Generally, no. CSPs that provide cloud services to a covered entity or business associate that involve creating, receiving, or maintaining  (e.g., to process and/or store) electronic protected health information (ePHI) meet the definition of a business associate, even if the CSP cannot view the ePHI because it is encrypted and the CSP does not have the decryption key.

The conduit exemption is only properly applied to the USPS, FEDEX, UPS and Internet Service Providers transmitting data.

  1. Which CSPs offer HIPAA-compliant cloud services?

OCR does not endorse, certify, or recommend specific technology or products.

  1. What if a HIPAA covered entity (or business associate) uses a CSP to maintain ePHI without first executing a business associate agreement with that CSP?

If a covered entity (or business associate) uses a CSP to maintain (e.g., to process or store) electronic protected health information (ePHI) without entering into a BAA with the CSP, the covered entity (or business associate) is in violation of the HIPAA Rules.  45 C.F.R §§164.308(b)(1) and §164.502(e).

OCR just fined an entity $750,000 for such behavior.

  1. If a CSP experiences a security incident involving a HIPAA covered entity’s or business associate’s ePHI, must it report the incident to the covered entity or business associate?

Yes. The Security Rule at 45 CFR § 164.308(a)(6)(ii) requires business associates to identify and respond to suspected or known security incidents; mitigate, to the extent practicable, harmful effects of security incidents that are known to the business associate; and document security incidents and their outcomes.

  1. Do the HIPAA Rules allow health care providers to use mobile devices to access ePHI in a cloud?

Yes.  Health care providers, other covered entities, and business associates may use mobile devices to access electronic protected health information (ePHI) in a cloud as long as appropriate physical, administrative, and technical safeguards are in place to protect the confidentiality, integrity, and availability of the ePHI on the mobile device and in the cloud, and appropriate BAAs are in place with any third party service providers for the device and/or the cloud that will have access to the e-PHI.

Mobile devices used to access ePHI must be addresses in the Covered Entity Security Risk Analysis and be properly protected.

  1. Do the HIPAA Rules require a CSP to maintain ePHI for some period of time beyond when it has finished providing services to a covered entity or business associate?

No, the HIPAA Rules generally do not require a business associate to maintain electronic protected health information (ePHI) beyond the time it provides services to a covered entity or business associate.

The CSP may delete the ePHI upon termination of the contract between the parties.

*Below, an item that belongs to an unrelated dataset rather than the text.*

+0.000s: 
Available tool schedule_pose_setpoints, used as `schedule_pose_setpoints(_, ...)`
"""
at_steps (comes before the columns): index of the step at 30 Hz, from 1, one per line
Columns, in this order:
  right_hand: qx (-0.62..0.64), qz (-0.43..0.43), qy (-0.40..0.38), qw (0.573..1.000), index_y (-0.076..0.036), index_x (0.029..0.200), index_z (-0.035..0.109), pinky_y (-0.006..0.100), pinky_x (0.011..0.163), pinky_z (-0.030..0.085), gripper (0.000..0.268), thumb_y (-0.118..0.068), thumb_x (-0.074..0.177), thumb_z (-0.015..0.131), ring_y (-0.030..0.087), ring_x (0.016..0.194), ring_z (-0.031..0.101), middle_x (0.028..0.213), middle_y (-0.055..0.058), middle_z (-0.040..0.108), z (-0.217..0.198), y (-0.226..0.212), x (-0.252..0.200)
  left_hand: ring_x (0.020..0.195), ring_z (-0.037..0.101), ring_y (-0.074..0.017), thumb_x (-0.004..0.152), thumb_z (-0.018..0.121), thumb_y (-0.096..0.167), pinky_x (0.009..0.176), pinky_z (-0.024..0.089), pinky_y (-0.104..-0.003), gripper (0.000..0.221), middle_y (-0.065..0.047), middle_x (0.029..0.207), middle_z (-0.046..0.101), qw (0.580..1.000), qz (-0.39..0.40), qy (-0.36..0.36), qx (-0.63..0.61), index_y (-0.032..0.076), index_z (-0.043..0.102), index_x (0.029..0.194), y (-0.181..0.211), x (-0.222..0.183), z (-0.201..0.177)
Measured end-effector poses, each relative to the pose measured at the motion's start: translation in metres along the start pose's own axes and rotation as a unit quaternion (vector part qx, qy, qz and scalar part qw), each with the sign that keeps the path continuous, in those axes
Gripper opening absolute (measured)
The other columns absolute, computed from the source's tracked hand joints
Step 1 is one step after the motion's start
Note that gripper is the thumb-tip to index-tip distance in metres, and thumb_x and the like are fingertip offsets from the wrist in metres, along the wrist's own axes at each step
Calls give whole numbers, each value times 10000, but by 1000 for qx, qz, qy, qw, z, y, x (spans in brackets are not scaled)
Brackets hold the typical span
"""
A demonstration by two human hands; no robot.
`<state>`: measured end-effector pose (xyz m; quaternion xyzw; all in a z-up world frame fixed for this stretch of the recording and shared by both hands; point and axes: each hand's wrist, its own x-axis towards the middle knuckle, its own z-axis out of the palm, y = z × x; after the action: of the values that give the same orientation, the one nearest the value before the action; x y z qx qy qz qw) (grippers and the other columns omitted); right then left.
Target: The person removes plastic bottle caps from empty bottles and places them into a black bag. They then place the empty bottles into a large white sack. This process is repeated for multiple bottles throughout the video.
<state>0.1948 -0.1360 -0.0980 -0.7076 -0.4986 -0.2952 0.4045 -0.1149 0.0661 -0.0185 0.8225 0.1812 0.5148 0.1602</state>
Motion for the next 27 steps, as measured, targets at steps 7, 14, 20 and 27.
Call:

  1. Do the HIPAA Rules allow a covered entity or business associate to use a CSP that stores ePHI on servers outside of the United States?

Yes, provided the covered entity (or business associate) enters into a business associate agreement (BAA) with the CSP and otherwise complies with the applicable requirements of the HIPAA Rules.  However, while the HIPAA Rules do not include requirements specific to protection of electronic protected health information (ePHI) processed or stored by a CSP or any other business associate outside of the United States, OCR notes that the risks to such ePHI may vary greatly depending on its geographic location.  In particular, outsourcing storage or other services for ePHI overseas may increase the risks and vulnerabilities to the information or present special considerations with respect to enforceability of privacy and security protections over the data. Covered entities (and business associates, including the CSP) should take these risks into account when conducting the risk analysis and risk management required by the Security Rule.  See 45 CFR §164.308(a)(1)(ii)(A) and (a)(1)(ii)(B).    For example, if ePHI is maintained in a country where there are documented increased attempts at hacking or other malware attacks, such risks should be considered, and entities must implement reasonable and appropriate technical safeguards to address such threats.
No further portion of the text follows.